- EXERCISE AIM -
Quote all of the data exactly as given. Skip every picture it contains.

(Data excerpts)
[Start of Attachment]
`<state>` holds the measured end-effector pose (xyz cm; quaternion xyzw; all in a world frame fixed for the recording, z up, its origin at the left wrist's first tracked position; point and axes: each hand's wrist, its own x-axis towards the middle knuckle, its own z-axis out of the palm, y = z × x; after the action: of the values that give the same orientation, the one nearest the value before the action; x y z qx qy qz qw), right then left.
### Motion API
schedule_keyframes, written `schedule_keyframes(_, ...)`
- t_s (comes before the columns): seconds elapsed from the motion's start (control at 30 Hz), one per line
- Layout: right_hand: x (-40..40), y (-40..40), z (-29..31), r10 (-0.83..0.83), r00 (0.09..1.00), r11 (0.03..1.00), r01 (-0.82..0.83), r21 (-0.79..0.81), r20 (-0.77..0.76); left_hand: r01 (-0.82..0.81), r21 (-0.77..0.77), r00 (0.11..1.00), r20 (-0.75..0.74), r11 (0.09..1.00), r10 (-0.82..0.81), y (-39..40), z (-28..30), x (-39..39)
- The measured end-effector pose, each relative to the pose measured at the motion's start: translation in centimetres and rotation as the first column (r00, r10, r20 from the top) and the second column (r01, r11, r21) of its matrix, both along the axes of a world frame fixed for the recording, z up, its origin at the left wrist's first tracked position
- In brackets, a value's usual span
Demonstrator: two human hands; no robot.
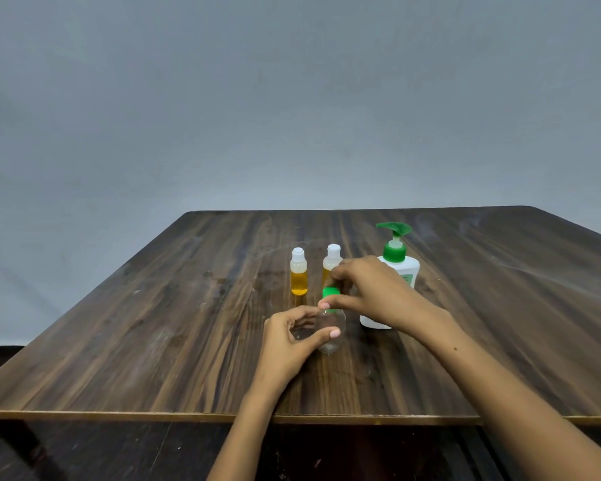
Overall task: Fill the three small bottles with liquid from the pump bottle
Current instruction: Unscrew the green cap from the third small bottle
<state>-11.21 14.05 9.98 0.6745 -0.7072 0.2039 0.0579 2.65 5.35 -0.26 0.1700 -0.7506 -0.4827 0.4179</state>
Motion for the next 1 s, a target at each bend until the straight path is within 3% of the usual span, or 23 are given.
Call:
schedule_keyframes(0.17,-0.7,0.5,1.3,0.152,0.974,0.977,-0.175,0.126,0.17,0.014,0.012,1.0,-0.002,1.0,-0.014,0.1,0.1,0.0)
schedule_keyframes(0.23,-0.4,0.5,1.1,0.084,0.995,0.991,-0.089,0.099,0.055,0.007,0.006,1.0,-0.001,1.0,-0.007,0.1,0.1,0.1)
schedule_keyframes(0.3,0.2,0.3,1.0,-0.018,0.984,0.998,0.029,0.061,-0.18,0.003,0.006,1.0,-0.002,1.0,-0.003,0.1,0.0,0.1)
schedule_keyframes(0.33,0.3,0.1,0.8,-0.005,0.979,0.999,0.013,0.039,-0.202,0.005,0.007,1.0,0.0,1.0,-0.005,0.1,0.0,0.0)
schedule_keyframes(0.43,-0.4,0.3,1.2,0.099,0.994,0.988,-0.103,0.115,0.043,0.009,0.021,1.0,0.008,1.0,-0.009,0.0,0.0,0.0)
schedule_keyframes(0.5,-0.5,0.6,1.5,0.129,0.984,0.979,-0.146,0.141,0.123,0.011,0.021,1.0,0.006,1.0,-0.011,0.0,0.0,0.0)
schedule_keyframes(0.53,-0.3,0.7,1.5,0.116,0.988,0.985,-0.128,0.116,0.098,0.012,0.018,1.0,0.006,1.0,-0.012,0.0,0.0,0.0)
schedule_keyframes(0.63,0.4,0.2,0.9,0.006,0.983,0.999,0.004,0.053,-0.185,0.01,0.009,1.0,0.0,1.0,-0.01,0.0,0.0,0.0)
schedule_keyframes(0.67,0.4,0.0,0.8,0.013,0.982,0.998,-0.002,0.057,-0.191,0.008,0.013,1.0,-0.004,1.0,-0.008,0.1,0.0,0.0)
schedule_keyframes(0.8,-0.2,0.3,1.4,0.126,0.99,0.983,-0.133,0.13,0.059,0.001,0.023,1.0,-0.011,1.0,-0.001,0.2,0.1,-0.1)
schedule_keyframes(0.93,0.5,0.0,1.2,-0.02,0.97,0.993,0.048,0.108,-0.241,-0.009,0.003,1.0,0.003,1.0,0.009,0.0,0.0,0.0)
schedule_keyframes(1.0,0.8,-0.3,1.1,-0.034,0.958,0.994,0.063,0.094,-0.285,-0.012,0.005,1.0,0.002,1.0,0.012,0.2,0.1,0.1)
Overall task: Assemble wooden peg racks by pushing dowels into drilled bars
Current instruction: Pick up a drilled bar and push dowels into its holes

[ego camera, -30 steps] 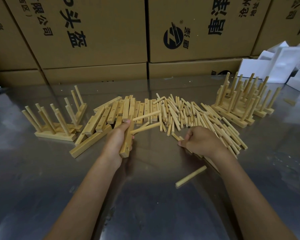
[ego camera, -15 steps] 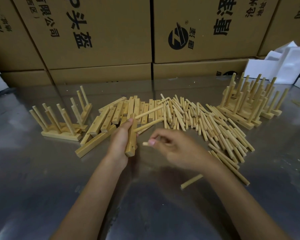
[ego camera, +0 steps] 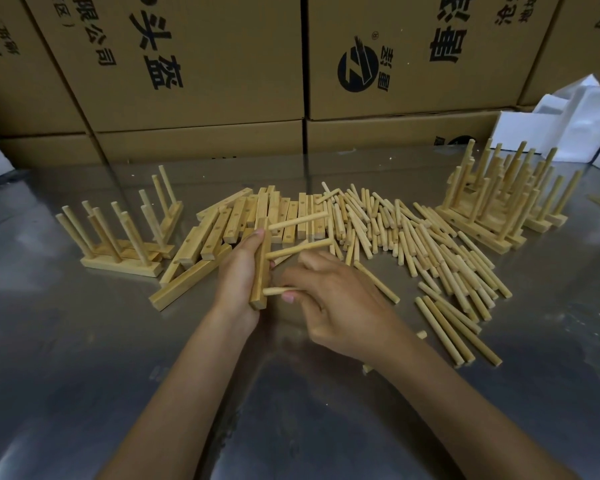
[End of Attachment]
- TASK RESPONSE -
`<state>` holds the measured end-effector pose (xyz cm; quaternion xyzw; all in a world frame fixed for the recording, z up, its origin at the left wrist's first tracked position; point and axes: each hand's wrist, its own x-axis towards the middle knuckle, its own z-axis out of the palm, y = z × x; after the action: of the values that give the same orientation, the one nearest the value before the action; x y z qx qy qz qw), right then left.
### Motion API
schedule_keyframes, written `schedule_keyframes(_, ...)`
- t_s (comes before the columns): seconds elapsed from the motion's start (control at 30 Hz), one per line
- Layout: right_hand: x (-40..40), y (-40..40), z (-29..31), r10 (-0.83..0.83), r00 (0.09..1.00), r11 (0.03..1.00), r01 (-0.82..0.83), r21 (-0.79..0.81), r20 (-0.77..0.76); left_hand: r01 (-0.82..0.81), r21 (-0.77..0.77), r00 (0.11..1.00), r20 (-0.75..0.74), r11 (0.09..1.00), r10 (-0.82..0.81), y (-39..40), z (-28..30), x (-39..39)
- The measured end-effector pose, each relative to the pose measured at the motion's start: translation in centimetres and rotation as the first column (r00, r10, r20 from the top) and the second column (r01, r11, r21) of its matrix, both along the axes of a world frame fixed for the recording, z up, its origin at the left wrist's first tracked position
- In brackets, a value's usual span
Demonstrator: two human hands; no robot.
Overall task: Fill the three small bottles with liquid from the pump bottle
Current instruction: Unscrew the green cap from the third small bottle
<state>-11.21 14.05 9.98 0.6745 -0.7072 0.2039 0.0579 2.65 5.35 -0.26 0.1700 -0.7506 -0.4827 0.4179</state>
Motion for the next 1 s, a target at each bend until the straight path is within 3% of the usual span, or 23 are given.
Call:
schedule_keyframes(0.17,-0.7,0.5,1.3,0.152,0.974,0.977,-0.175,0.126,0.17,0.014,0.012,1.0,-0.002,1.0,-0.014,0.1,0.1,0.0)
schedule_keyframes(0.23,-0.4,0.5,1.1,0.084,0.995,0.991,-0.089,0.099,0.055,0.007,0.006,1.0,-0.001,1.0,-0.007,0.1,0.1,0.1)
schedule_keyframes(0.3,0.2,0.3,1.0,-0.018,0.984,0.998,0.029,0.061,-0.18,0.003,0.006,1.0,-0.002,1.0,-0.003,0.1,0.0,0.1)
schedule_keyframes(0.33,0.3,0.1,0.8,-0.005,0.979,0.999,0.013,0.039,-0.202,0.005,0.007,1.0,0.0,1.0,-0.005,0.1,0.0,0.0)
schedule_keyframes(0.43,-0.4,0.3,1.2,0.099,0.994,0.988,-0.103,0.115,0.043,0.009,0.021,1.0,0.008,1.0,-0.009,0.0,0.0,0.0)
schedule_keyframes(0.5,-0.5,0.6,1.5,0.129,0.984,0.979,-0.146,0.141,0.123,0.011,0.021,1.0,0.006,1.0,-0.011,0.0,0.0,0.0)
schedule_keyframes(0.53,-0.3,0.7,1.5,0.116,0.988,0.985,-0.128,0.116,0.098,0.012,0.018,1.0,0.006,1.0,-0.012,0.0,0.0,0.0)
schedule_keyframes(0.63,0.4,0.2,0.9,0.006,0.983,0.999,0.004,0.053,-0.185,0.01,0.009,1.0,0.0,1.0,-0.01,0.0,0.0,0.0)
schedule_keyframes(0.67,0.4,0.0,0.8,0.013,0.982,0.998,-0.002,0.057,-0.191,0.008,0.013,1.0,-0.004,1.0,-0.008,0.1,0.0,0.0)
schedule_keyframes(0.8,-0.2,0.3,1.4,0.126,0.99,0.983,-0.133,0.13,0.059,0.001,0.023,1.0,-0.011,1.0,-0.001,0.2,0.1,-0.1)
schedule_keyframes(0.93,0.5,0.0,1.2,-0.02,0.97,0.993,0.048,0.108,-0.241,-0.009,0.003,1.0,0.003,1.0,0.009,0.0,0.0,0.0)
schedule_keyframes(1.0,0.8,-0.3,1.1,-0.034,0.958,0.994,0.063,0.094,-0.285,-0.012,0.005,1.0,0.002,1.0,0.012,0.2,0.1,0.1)
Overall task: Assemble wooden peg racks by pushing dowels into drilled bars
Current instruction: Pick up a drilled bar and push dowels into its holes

[ego camera, -30 steps] 
[ego camera, -15 steps] 
[ego camera, +0 steps] 

This finishes the output for the exercise.